Sanığın, şikayetçi ..."dan çiçek ve sepet ürünleri alarak ödemeyi suça konu Vakıfbank"a ait, keşidecisi r olan, 10/06/2006 tarihli, 5.500 TL bedelli çek ile yaptığı, çekin bankaya ibrazında karşılıksız olduğunun anlaşılması üzerine yürütülen soruşturmada, çek hesabının sahte olarak açılan bir hesap olduğunun anlaşılması ile sanığın resmi belgede sahtecilik ve nitelikli dolandırıcılık suçlarını işlediğinin iddia olunduğu olayda;
1-Sanık hakkında resmi belgede sahtecilik suçundan verilen mahkumiyet hükmüne yönelik temyiz talebinin incelenmesinde;
12/06/2006 olan suç tarihinden temyiz inceleme gününe kadar 5237 sayılı TCK’nın 66/1-e ve 67/4. maddelerinde öngörülen 12 yıllık dava zamanaşımının dolduğu anlaşıldığından; 5320 sayılı Kanun’un 8/1. maddesi gereğince uygulanması gereken 1412 sayılı CMUK’nın 321. maddesi uyarınca hükmün BOZULMASINA; ancak bu husus yeniden yargılama yapılmasını gerektirmediğinden aynı kanunun 322. maddesinin verdiği yetkiye dayanılarak 5271 sayılı CMK’nın 223/8. maddesi gereğince sanık hakkında açılan kamu davasının zamanaşımı nedeniyle DÜŞMESİNE,
2-Sanık hakkında nitelikli dolandırıcılık suçundan verilen mahkumiyet hükmüne yönelik temyiz talebinin incelenmesinde;
Tüm dosya kapsamından sanığın atılı suçu işlediği anlaşıldığından mahkemenin kabulünde bir isabetsizlik görülmemiştir.

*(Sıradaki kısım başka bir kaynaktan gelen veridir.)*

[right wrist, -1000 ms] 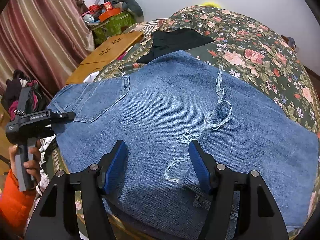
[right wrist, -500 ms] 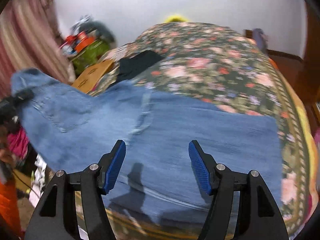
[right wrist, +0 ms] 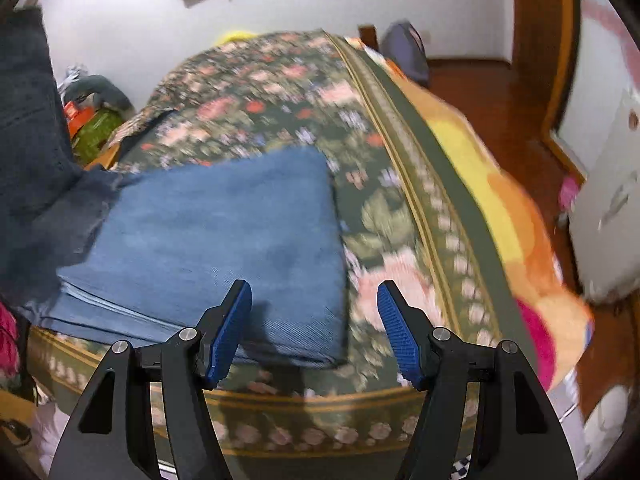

Yapılan yargılamaya, toplanıp karar yerinde gösterilen delillere, mahkemenin kovuşturma sonuçlarına uygun olarak oluşan kanaat ve takdirine, incelenen dosya kapsamına göre sanığın yerinde görülmeyen sair temyiz itirazlarının reddine, ancak;
Sanık hakkında tekerrür hükümleri uygulanırken, tekerrüre esas alınan sabıkada yer alan karşılıksız çek keşide etme suçunun, 6273 sayılı Kanun ile suç olmaktan çıkartılarak idari yaptırıma dönüştürülmüş olması nedeniyle silinme koşullarının oluştuğu dikkate alınarak, tekerrüre esas alınmayacağı ve sanığın tekerrüre esas başka sabıkasının da bulunmadığı gözetilmeden, 5237 sayılı TCK"nın 58. maddesi gereğince sanığın cezasının mükerrirlere özgü infaz rejimine göre çektirilmesine karar verilmesi,
Kanuna aykırı olup, hükmün bu nedenle 5320 sayılı Kanun"un 6723 sayılı Kanun’un 33. maddesi ile değişik 8/1. maddesi gereğince uygulanması gereken 1412 sayılı CMUK"nın 321. maddesi uyarınca BOZULMASINA, ancak, yeniden yargılama yapılmasını gerektirmeyen bu hususun aynı kanunun 322. maddesi uyarınca düzeltilmesi mümkün bulunduğundan; hüküm fıkrasından TCK"nın 58. maddesinin uygulanmasına ilişkin kısmın çıkartılması suretiyle hükmün DÜZELTİLEREK ONANMASINA, 18/09/2018 tarihinde oybirliğiyle karar verildi.